Why are the recognized subtitles uneven and messy - How to optimize and adjust?

In the process of video translation, the automatically generated subtitles from the speech recognition stage are often not ideal. Either the subtitles are too long, almost filling the screen, or they only display two or three characters, appearing fragmented. Why does this happen?

Speech Recognition's Sentence Segmentation Standards

Speech Recognition:

When human speech is converted into text subtitles, sentence segmentation is usually based on silent intervals. Generally, the duration of silent intervals is set between 200 milliseconds and 500 milliseconds. Assuming it is set to 250 milliseconds, when silence is detected for 250 milliseconds, the program considers it the end of a sentence. At this point, a subtitle is generated from the previous ending point to here.

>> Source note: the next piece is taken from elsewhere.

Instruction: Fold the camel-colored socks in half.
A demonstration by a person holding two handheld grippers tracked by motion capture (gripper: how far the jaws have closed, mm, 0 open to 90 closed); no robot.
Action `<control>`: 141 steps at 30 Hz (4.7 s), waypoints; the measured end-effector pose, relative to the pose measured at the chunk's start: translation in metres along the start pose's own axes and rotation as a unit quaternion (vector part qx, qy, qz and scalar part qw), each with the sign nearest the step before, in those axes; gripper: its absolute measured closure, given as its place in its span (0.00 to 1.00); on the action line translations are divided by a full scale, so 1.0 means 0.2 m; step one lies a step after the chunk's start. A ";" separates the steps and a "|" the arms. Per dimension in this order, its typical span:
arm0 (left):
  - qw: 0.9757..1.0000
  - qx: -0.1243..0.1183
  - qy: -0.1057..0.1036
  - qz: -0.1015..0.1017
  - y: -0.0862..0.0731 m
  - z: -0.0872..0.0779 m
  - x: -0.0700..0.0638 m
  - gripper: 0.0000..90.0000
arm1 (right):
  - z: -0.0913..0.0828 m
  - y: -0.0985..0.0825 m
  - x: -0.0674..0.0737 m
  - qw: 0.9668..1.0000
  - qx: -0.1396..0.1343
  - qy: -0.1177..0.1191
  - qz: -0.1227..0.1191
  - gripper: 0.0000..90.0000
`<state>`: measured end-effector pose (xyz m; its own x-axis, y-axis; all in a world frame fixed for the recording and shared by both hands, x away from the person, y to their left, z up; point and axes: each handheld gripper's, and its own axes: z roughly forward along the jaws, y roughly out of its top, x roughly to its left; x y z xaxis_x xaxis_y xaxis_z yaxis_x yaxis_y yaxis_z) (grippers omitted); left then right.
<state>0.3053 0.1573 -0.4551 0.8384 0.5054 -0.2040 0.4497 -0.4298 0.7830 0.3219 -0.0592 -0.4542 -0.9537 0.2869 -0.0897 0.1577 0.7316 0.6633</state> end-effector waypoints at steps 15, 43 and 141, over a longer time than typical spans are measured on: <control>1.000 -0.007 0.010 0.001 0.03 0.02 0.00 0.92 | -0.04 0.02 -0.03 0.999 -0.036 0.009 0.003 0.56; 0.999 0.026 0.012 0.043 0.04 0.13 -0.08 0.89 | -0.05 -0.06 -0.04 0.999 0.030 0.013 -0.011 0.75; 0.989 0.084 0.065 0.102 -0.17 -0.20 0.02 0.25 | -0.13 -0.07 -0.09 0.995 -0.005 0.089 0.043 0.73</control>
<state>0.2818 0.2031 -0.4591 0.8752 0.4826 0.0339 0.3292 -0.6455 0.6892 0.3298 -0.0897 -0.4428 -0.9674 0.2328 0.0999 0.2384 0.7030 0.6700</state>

Factors Affecting Subtitle Quality

Speaking Speed

If the speaking speed in the audio is fast, with almost no pauses, or pauses less than 250 milliseconds, the segmented subtitles will be very long, possibly lasting for tens of seconds, filling the screen when embedded in the video.

Irregular Pauses:

Conversely, if there are unnecessary pauses while speaking, for example, pausing several times in the middle of a coherent sentence, the segmented subtitles will be very fragmented, possibly displaying only a few words per subtitle.

Background Noise

Background noise or music can also interfere with the determination of silent intervals, leading to inaccurate recognition.

Pronunciation Clarity: This is obvious; unclear pronunciation makes it difficult for even humans to understand.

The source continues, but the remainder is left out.